World Wide Words logo

GRIME

What unenticing names music enthusiasts give their genres. This is a black British dance genre which is emerging from the London club scene and raves via pirate radio and bootleg vinyl discs. The US magazine Entertainment Weekly described it last January like this: “Also called sublow or 8-bar, grime mashes dancehall, rap, and jungle into a menacing mix of stuttering drums, woofer-blowing bass, PlayStation blips, and MCs spitting stories of life in London’s rougher hoods.” The Guardian said of it in early July: “Combining the ear-crashing instrumentation of garage with the crime-riddled rhymes of rap, the sound creeping cautiously from the bowels of the underground is refreshingly and uniquely British.” Its better-known performers include the Nasty Crew, Dizzee Rascal and Shystie.

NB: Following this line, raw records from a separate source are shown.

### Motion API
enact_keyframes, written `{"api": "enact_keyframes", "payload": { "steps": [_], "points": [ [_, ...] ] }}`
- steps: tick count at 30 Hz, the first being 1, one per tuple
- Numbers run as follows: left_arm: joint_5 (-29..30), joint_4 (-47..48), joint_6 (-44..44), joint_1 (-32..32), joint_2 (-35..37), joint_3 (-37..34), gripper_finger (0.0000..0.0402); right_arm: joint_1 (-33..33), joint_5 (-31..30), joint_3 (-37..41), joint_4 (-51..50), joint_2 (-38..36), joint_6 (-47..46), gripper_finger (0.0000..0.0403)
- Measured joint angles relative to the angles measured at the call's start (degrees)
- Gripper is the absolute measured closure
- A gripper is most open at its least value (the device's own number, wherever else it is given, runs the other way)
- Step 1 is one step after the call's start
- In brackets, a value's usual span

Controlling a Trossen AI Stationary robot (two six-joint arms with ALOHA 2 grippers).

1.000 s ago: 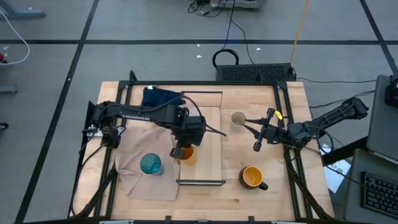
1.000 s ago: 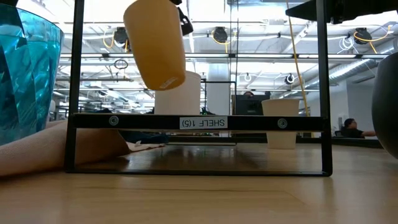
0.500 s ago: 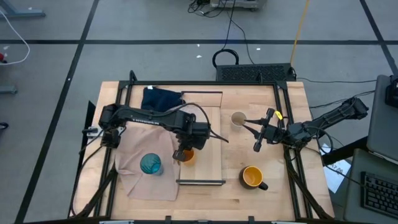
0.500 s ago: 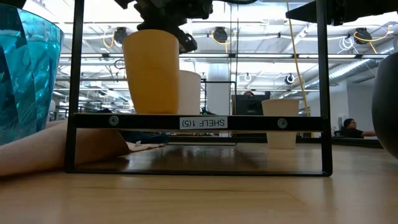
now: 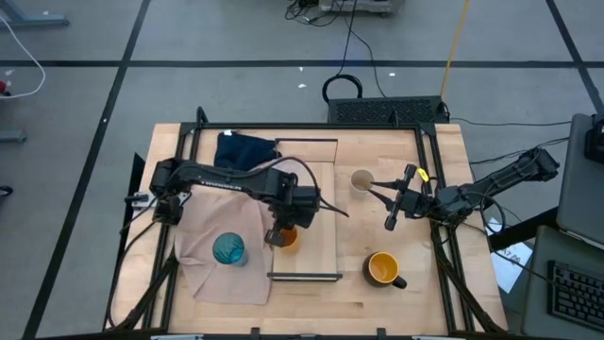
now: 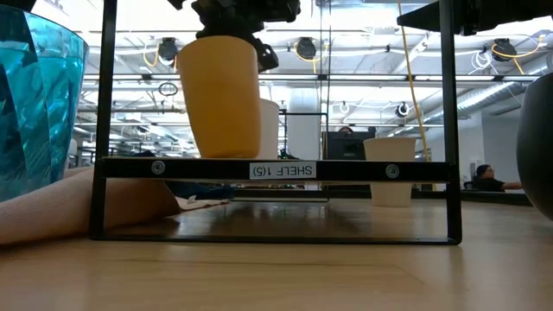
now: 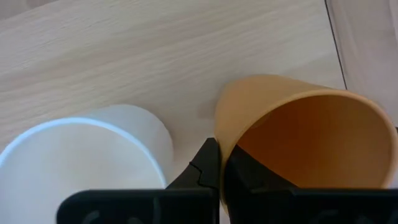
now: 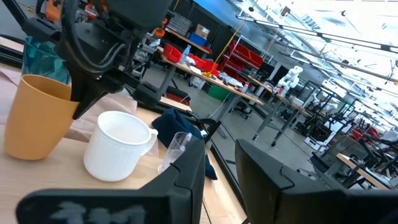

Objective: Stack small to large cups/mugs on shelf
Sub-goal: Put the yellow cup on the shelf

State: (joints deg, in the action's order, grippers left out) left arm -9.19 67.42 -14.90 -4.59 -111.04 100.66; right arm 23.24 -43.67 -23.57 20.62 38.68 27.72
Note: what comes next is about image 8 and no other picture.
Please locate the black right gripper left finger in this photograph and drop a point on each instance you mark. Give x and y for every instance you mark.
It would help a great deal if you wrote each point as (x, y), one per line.
(189, 177)

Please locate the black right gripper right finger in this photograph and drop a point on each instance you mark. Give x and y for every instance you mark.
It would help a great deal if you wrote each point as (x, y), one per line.
(261, 183)

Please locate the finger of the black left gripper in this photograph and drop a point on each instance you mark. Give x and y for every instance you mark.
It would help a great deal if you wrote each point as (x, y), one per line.
(85, 96)

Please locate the clear plastic cup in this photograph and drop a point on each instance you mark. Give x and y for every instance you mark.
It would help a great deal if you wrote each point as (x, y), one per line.
(174, 152)

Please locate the teal faceted plastic cup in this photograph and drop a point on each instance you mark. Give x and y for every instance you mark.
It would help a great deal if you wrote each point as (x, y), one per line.
(43, 62)

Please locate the orange cup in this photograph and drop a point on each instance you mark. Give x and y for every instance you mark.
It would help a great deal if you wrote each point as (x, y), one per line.
(37, 124)

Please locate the white mug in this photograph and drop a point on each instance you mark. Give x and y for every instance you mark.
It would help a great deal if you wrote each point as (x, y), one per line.
(115, 155)

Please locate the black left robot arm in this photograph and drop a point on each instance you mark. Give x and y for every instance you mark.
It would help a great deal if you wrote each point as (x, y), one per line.
(140, 12)

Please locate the navy blue cloth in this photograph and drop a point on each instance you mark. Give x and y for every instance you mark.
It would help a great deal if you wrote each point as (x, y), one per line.
(174, 123)

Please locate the red storage bin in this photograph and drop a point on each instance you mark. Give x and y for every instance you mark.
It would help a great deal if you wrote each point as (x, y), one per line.
(205, 65)
(171, 53)

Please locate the green bin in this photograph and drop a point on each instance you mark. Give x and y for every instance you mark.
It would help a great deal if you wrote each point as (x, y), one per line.
(217, 92)

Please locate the grey parts drawer organiser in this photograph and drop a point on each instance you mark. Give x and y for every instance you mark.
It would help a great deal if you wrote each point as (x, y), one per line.
(179, 23)

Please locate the clear water bottle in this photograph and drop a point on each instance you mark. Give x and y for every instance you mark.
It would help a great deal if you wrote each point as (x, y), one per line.
(185, 54)

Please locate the long wooden workbench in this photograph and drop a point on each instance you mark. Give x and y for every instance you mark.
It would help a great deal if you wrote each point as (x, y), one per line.
(227, 86)

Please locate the blue storage bin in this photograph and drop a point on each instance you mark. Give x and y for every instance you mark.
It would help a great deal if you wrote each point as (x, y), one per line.
(197, 40)

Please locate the cardboard box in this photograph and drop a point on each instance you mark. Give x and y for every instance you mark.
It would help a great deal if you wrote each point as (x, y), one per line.
(202, 30)

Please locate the red bin rack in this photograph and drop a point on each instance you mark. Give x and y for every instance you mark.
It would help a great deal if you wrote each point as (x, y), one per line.
(245, 54)

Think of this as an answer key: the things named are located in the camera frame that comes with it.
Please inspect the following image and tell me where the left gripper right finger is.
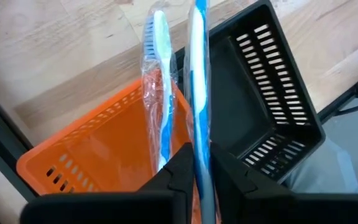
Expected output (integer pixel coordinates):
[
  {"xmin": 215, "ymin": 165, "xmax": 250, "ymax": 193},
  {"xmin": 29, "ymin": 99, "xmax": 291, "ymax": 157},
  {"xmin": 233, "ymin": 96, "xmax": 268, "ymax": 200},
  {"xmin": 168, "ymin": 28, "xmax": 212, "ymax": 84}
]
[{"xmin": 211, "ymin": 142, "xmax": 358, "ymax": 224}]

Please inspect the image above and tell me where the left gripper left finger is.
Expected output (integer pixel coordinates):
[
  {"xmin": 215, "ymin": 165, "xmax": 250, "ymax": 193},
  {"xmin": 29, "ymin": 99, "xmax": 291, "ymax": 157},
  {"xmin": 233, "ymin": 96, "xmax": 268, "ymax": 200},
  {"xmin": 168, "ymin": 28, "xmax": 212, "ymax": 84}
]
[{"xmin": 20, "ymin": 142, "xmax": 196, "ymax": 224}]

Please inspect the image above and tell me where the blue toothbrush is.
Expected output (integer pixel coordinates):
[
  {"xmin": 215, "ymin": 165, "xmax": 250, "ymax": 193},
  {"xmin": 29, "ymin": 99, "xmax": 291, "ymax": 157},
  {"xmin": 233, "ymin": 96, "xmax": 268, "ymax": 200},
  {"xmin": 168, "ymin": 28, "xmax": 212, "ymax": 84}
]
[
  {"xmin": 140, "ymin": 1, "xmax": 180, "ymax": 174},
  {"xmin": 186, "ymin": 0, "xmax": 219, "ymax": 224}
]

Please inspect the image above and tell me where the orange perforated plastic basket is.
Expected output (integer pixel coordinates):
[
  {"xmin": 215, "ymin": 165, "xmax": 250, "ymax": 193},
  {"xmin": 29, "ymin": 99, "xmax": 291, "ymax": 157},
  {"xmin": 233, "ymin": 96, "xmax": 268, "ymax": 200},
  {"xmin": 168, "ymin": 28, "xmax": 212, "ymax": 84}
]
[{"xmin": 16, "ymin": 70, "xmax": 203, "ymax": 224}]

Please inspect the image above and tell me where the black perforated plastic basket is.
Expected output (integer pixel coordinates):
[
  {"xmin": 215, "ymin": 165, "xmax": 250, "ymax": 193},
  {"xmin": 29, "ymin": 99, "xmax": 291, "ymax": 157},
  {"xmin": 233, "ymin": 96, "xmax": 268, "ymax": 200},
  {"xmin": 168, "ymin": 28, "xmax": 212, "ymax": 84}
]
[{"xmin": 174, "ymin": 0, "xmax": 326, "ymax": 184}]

Following the achievements of artists as diverse as Dizzee Rascal and Ms Dynamite, the 21-year-old Shystie (aka Chanelle Scott) is the first star of grime, the new underground dance genre descended from UK garage, to sign directly to a major label; she is also the first female British MC to have success.

[Independent, 2 July 2004]

Dizzee Rascal’s Mercury Music Prize-winning breakthrough last year has led record companies to check out a scene labelled “grime” — a tougher, dirtier strand of garage that rejects the pseudo-American, designer-label stance of Craig David.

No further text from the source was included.